Legendre Pierre
Département de sciences biologiques Université de Montréal Montréal Québec Canada.
Ecol Evol. 2019 Feb 18;9(6):3500-3514. doi: 10.1002/ece3.4984. eCollection 2019 Mar.
This paper presents the statistical bases for temporal beta-diversity analysis, a method to study changes in community composition through time from repeated surveys at several sites. Surveys of that type are presently done by ecologists around the world. A temporal beta-diversity Index (TBI) is computed for each site, measuring the change in species composition between the first (T1) and second surveys (T2). TBI indices can be decomposed into losses and gains; they can also be tested for significance, allowing one to identify the sites that have changed in composition in exceptional ways. This method will be of value to identify exceptional sites in space-time surveys carried out to study anthropogenic impacts, including climate change.

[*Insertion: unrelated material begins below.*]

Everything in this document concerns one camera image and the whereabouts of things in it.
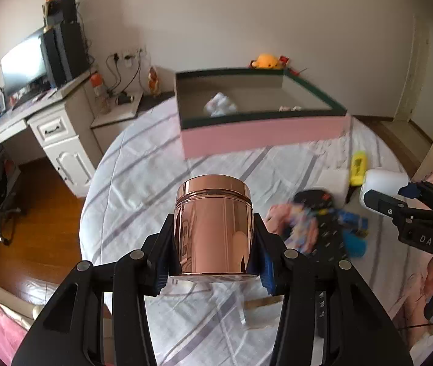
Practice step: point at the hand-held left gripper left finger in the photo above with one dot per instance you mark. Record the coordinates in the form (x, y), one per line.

The null hypothesis of the TBI test is that a species assemblage is not exceptionally different between T1 and T2, compared to assemblages that could have been observed at this site at T1 and T2 under conditions corresponding to H. Tests of significance of coefficients in a dissimilarity matrix are usually not possible because the values in the matrix are interrelated. Here, however, the dissimilarity between T1 and T2 for a site is computed with different data from the dissimilarities used for the T1-T2 comparison at other sites. It is thus possible to compute a valid test of significance in that case. In addition, the paper shows how TBI dissimilarities can be decomposed into loss and gain components (of species, or abundances-per-species) and how a B-C plot can be produced from these components, which informs users about the processes of biodiversity losses and gains through time in space-time survey data.

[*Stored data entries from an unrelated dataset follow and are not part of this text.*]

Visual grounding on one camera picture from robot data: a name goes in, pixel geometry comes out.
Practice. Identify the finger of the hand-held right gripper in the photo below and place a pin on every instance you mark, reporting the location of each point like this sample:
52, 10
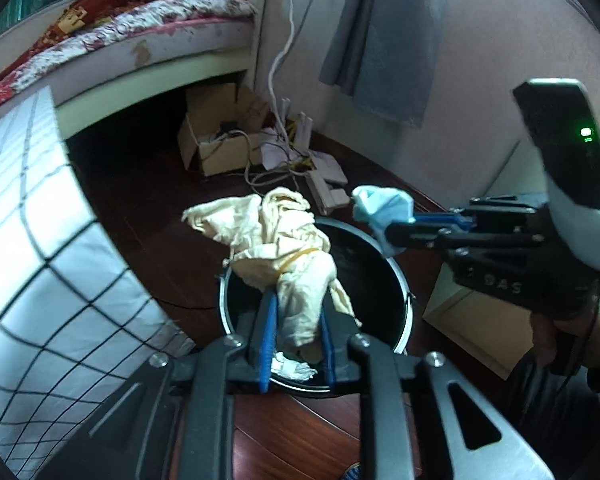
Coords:
420, 236
437, 218

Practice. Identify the white crumpled paper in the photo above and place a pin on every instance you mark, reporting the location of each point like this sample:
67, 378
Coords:
290, 367

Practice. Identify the black round trash bin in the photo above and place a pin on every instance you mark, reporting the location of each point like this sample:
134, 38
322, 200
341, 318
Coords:
360, 265

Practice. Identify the white router with antennas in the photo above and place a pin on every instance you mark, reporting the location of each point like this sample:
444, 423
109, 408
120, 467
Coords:
302, 132

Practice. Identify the cream cloth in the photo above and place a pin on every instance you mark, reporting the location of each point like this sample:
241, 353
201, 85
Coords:
290, 240

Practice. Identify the floral bed mattress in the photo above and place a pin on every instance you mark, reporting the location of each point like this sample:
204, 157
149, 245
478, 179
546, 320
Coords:
130, 22

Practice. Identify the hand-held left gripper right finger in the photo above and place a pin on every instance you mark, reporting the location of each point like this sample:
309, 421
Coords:
328, 355

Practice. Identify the grey-blue curtain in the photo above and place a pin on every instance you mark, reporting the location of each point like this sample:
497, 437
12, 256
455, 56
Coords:
385, 35

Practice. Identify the white checked table cover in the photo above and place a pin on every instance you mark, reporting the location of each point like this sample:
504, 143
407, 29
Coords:
55, 260

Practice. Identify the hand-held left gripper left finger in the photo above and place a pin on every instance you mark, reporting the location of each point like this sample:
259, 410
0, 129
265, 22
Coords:
266, 345

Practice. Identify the red patterned blanket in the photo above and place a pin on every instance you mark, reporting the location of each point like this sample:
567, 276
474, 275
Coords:
85, 10

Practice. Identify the white small boxes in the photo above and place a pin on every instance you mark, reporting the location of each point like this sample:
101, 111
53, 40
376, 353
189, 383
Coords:
327, 180

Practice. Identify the person's right hand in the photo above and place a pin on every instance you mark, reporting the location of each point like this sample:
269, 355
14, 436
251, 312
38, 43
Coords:
542, 335

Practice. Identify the cream bed frame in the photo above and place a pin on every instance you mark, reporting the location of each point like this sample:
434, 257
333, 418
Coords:
145, 77

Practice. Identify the light blue cloth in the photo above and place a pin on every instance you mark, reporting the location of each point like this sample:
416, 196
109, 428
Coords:
380, 205

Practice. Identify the open cardboard box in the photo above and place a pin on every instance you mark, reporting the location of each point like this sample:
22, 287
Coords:
230, 152

Three applications of the method to different ecological communities are presented. This method is applicable worldwide to all types of communities, marine, and terrestrial. R software is available implementing the method.

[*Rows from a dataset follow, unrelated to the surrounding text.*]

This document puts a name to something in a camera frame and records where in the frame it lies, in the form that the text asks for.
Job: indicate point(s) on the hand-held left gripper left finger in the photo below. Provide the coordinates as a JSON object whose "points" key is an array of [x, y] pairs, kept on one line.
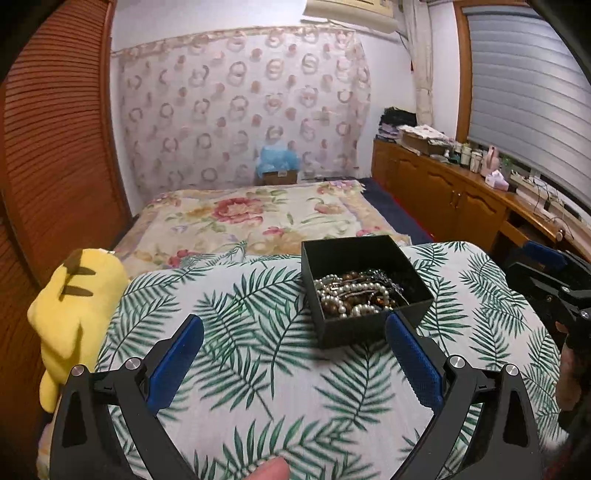
{"points": [[178, 364]]}

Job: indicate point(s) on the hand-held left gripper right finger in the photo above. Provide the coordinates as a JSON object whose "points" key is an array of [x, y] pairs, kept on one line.
{"points": [[415, 364]]}

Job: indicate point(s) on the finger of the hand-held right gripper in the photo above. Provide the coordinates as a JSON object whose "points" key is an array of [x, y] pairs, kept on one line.
{"points": [[545, 254]]}

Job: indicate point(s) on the dark brooch with green stone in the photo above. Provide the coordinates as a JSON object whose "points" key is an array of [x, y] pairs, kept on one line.
{"points": [[385, 279]]}

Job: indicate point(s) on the black square box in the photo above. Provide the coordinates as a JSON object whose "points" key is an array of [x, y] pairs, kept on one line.
{"points": [[332, 327]]}

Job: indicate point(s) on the person's right hand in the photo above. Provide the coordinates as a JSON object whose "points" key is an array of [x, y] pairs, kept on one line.
{"points": [[575, 378]]}

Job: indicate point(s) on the person's left hand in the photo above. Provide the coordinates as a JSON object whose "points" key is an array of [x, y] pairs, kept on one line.
{"points": [[270, 470]]}

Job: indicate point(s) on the pink tissue pack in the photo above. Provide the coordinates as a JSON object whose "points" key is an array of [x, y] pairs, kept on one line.
{"points": [[496, 180]]}

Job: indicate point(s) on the green leaf print blanket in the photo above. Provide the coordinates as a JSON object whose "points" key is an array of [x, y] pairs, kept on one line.
{"points": [[277, 383]]}

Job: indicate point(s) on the yellow plush toy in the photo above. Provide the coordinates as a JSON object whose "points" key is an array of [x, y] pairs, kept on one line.
{"points": [[74, 314]]}

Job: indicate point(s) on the wooden cabinet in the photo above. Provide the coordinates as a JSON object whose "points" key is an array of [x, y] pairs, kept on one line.
{"points": [[438, 194]]}

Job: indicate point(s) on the group of small bottles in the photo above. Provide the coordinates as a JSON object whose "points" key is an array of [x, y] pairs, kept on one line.
{"points": [[464, 154]]}

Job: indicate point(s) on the dark blue bed sheet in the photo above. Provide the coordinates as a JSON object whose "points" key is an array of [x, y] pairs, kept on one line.
{"points": [[397, 207]]}

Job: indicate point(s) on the floral blanket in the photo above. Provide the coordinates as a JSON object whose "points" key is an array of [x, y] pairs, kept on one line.
{"points": [[240, 217]]}

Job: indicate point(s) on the grey window blind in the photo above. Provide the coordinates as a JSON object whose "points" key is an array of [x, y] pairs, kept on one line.
{"points": [[531, 92]]}

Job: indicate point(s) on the cardboard tray with papers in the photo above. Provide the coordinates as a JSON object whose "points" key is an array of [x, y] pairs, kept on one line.
{"points": [[425, 141]]}

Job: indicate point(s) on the stack of folded clothes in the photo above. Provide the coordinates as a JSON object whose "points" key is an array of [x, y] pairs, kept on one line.
{"points": [[395, 122]]}

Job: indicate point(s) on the small cardboard box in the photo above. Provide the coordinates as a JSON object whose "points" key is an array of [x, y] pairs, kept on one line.
{"points": [[280, 177]]}

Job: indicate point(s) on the white lace curtain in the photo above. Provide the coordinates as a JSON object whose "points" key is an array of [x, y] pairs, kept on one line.
{"points": [[422, 60]]}

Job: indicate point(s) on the blue plastic bag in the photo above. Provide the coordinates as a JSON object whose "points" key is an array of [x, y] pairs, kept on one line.
{"points": [[277, 157]]}

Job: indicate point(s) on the wooden louvre wardrobe door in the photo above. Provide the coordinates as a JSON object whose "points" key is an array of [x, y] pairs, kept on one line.
{"points": [[51, 161]]}

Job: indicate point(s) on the white air conditioner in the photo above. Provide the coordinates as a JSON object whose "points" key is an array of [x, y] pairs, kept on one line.
{"points": [[351, 11]]}

本文介绍了时间β多样性分析的统计基础,这是一种通过在多个地点进行重复调查来研究群落组成随时间变化的方法。目前世界各地的生态学家都在进行此类调查。为每个地点计算一个时间β多样性指数(TBI),以衡量第一次调查(T1)和第二次调查(T2)之间物种组成的变化。TBI指数可以分解为损失和增益;还可以对其进行显著性检验,从而使人们能够识别出在组成上发生了异常变化的地点。该方法对于在研究包括气候变化在内的人为影响而进行的时空调查中识别异常地点具有重要价值。
TBI检验的零假设是,与在该地点T1和T2时在符合H条件下可能观察到的组合相比,一个物种组合在T1和T2之间没有异常差异。通常无法对相异矩阵中的系数进行显著性检验,因为矩阵中的值是相互关联的。然而,在这里,一个地点T1和T2之间的相异度是用与其他地点T1 - T2比较所用相异度不同的数据来计算的。因此在这种情况下可以计算出有效的显著性检验。此外,本文还展示了如何将TBI相异度分解为物种(或每个物种的丰度)的损失和增益成分,以及如何从这些成分生成B - C图,这能让使用者了解时空调查数据中生物多样性随时间的损失和增益过程。
介绍了该方法在不同生态群落中的三个应用实例。该方法在全球范围内适用于所有类型的群落,包括海洋群落和陆地群落。有可用的R软件来实现该方法。